Reviewed by: Stephen Carty

After his parents separate, posh snob Will (Simon Bird) is less than thrilled at having to leave private education and transfer to an ordinary comprehensive school at the start of sixth form, meaning he’ll have to make new friends. Though initially ridiculed by everyone, the highly-strung Simon (Joe Thomas) eventually takes pity on Will after being assigned to show him round, introducing his two other buddies, the lying, sex-obsessed Jay (James Buckley) and slow-witted simpleton Neil (Blake Harrison). Neither in with the cool kids or the geeks, these guys exist as “inbetweeners”, constantly striving to improve their social standing and get laid…
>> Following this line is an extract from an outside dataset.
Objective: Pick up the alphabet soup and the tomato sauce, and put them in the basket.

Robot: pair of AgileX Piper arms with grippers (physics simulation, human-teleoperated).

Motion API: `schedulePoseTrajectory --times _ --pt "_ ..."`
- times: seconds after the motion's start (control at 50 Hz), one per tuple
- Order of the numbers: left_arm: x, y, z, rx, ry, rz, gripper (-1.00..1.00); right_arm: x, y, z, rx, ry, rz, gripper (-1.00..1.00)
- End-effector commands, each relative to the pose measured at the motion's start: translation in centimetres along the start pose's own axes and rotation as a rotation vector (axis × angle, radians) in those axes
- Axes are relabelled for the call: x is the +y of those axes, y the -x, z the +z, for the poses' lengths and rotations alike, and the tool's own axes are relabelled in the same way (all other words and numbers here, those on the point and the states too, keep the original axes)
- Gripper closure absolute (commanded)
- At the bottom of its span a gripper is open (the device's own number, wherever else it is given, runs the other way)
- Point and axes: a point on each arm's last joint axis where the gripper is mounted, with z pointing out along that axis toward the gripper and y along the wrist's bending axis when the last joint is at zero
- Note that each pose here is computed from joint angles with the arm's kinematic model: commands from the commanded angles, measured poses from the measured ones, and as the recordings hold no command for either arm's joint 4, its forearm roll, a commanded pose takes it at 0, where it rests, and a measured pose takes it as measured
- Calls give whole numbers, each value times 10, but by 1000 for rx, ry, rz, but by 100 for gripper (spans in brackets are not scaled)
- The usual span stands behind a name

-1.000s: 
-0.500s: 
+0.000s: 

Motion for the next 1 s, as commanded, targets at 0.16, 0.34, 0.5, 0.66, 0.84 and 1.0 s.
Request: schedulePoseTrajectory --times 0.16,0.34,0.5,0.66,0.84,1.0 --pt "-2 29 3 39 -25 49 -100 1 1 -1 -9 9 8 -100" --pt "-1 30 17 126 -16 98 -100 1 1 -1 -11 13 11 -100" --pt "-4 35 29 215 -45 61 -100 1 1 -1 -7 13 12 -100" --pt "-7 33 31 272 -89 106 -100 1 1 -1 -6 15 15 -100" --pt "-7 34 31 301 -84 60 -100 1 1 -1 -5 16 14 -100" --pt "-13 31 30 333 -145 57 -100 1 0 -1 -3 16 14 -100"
Before surfacing as the runaway hit that everyone you knew was watching and discussing on Facebook, The Inbetweeners flew largely beneath the pop culture radar. Though appearing like just another substance-less attempt to cash in on younger audience’s tendency to devour any TV that remotely related to their lives, it was a happy surprise to discover a wonderfully-observed rendering of adolescence which boasted a constant flow of well-drawn, that-happened-to-me moments. No doubt, today’s youngsters will enthusiastically lap it up too, but many twenty and thirty-somethings will arguably appreciate it even more, feeling like they’re re-living their ‘glorious’ formative years.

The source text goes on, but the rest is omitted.